» Work request:
What you write must match, character for character, the lines from the one with "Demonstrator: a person" down to the one with "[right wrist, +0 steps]" in the listing below, minus its pictures.

» Data under study:
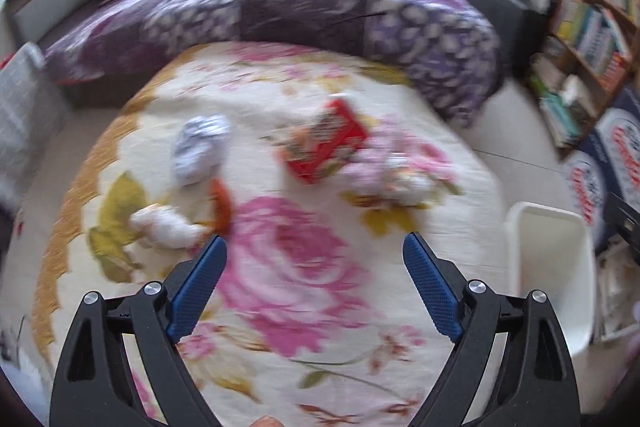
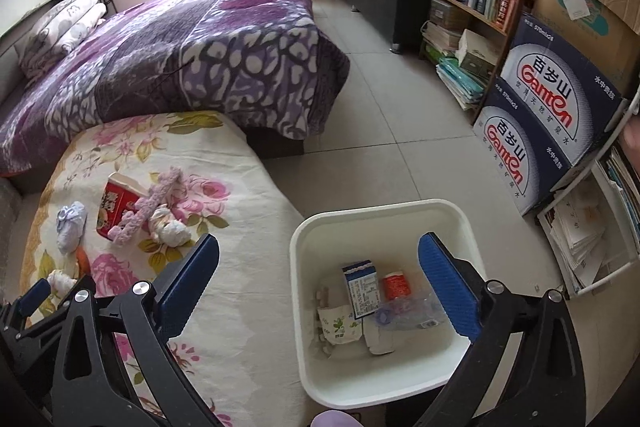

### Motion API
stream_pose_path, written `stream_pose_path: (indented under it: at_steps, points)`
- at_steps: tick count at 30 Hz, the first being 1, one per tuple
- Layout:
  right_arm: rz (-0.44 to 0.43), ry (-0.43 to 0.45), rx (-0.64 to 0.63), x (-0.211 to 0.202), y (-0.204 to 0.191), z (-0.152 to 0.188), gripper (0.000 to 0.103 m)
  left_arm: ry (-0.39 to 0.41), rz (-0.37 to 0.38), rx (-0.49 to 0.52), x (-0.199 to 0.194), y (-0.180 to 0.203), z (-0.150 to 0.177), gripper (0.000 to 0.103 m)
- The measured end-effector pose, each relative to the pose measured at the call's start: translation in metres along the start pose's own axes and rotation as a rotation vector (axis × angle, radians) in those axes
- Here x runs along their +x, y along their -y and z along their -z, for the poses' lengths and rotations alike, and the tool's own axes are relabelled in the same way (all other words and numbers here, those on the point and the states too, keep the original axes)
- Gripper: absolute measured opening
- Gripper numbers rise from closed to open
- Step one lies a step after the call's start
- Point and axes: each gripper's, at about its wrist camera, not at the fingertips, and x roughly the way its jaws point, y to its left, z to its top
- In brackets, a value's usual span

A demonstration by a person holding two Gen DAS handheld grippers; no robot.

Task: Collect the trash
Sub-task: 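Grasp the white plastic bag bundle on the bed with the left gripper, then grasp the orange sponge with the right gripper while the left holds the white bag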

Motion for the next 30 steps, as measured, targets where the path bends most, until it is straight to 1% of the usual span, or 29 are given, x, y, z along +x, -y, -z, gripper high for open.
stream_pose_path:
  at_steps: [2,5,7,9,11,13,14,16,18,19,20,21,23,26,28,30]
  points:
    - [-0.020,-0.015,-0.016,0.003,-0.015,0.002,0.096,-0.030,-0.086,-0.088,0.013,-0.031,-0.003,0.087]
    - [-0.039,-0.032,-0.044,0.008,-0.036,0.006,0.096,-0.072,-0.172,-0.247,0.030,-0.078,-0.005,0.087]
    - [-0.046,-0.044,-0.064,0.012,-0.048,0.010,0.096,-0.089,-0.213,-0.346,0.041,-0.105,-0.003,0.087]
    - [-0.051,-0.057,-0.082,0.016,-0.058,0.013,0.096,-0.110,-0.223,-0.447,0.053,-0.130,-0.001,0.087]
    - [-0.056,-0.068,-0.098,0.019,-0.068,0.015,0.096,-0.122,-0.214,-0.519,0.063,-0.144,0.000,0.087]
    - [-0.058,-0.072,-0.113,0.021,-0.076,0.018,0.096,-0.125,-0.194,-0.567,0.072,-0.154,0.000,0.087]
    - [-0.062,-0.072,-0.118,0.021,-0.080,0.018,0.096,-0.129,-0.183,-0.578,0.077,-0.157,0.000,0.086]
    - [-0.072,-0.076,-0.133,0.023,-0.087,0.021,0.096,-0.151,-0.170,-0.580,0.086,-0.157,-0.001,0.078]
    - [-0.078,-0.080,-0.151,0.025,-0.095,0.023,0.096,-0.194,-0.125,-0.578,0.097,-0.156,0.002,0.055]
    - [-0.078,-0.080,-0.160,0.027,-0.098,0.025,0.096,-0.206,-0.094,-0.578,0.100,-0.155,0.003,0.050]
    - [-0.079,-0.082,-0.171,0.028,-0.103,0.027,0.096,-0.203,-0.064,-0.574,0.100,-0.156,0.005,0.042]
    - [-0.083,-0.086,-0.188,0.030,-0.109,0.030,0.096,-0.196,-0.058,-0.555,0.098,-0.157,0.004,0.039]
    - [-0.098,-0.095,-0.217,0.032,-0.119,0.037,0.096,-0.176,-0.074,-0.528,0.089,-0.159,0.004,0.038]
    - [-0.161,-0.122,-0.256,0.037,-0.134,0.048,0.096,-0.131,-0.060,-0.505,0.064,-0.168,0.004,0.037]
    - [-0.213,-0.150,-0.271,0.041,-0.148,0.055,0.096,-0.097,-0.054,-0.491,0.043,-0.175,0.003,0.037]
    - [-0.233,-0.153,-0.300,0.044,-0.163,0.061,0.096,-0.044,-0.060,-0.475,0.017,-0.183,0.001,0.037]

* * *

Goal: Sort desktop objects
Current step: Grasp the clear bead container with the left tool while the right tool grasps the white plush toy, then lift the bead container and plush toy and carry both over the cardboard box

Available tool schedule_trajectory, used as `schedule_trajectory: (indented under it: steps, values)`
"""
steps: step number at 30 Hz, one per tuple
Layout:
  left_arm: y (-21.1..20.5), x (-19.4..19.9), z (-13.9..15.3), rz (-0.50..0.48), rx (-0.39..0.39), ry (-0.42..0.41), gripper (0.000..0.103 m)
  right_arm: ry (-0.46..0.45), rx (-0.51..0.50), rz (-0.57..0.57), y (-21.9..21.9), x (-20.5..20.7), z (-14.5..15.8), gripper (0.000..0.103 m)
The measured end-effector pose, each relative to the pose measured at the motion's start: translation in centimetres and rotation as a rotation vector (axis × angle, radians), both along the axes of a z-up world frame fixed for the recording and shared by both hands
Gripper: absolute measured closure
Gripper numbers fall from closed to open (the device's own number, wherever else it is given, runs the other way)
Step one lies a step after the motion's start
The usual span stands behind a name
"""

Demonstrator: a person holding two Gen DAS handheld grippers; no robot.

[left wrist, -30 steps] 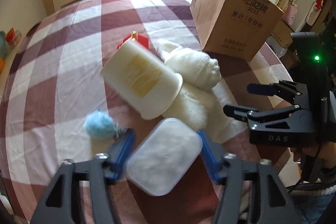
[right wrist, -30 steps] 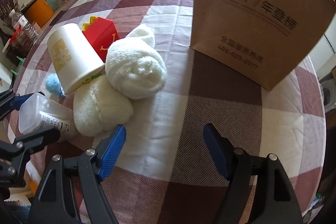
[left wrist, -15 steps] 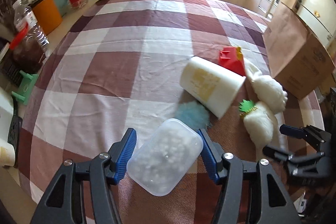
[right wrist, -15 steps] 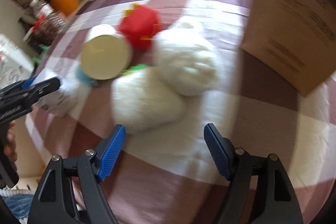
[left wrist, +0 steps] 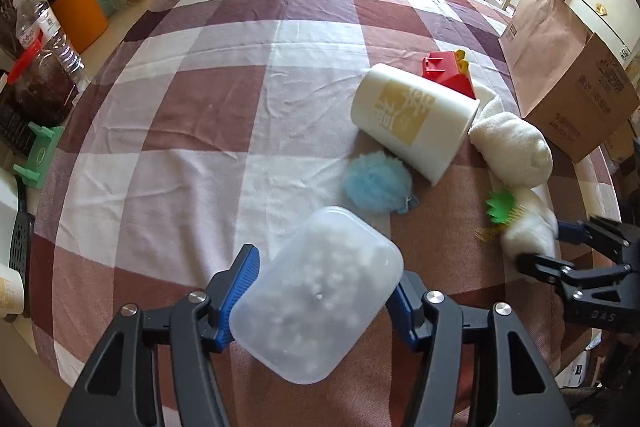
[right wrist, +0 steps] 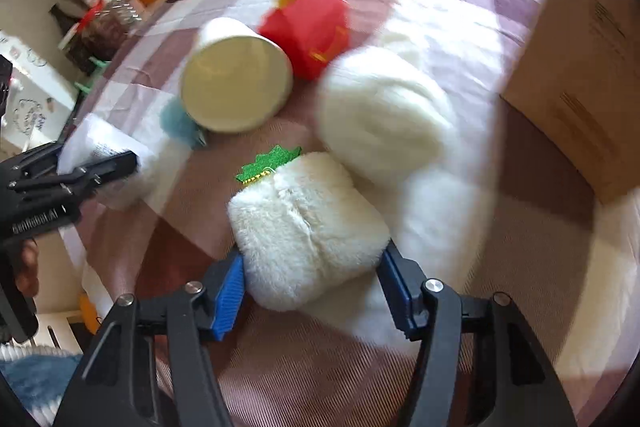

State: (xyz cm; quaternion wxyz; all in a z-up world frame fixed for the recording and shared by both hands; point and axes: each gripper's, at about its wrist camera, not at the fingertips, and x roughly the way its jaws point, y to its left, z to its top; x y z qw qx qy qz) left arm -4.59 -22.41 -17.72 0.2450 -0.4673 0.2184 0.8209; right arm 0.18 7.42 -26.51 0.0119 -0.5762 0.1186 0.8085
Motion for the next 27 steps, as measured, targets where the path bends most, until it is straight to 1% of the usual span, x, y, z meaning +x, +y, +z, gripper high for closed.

» Response to the exercise:
Demonstrator: a person holding two Gen DAS handheld grippers; no robot.

[left wrist, -30 steps] 
[right wrist, -30 steps] 
[left wrist, -15 steps] 
[right wrist, -15 steps] 
[left wrist, +0 steps] 
[right wrist, +0 steps] 

The complete output has now been given.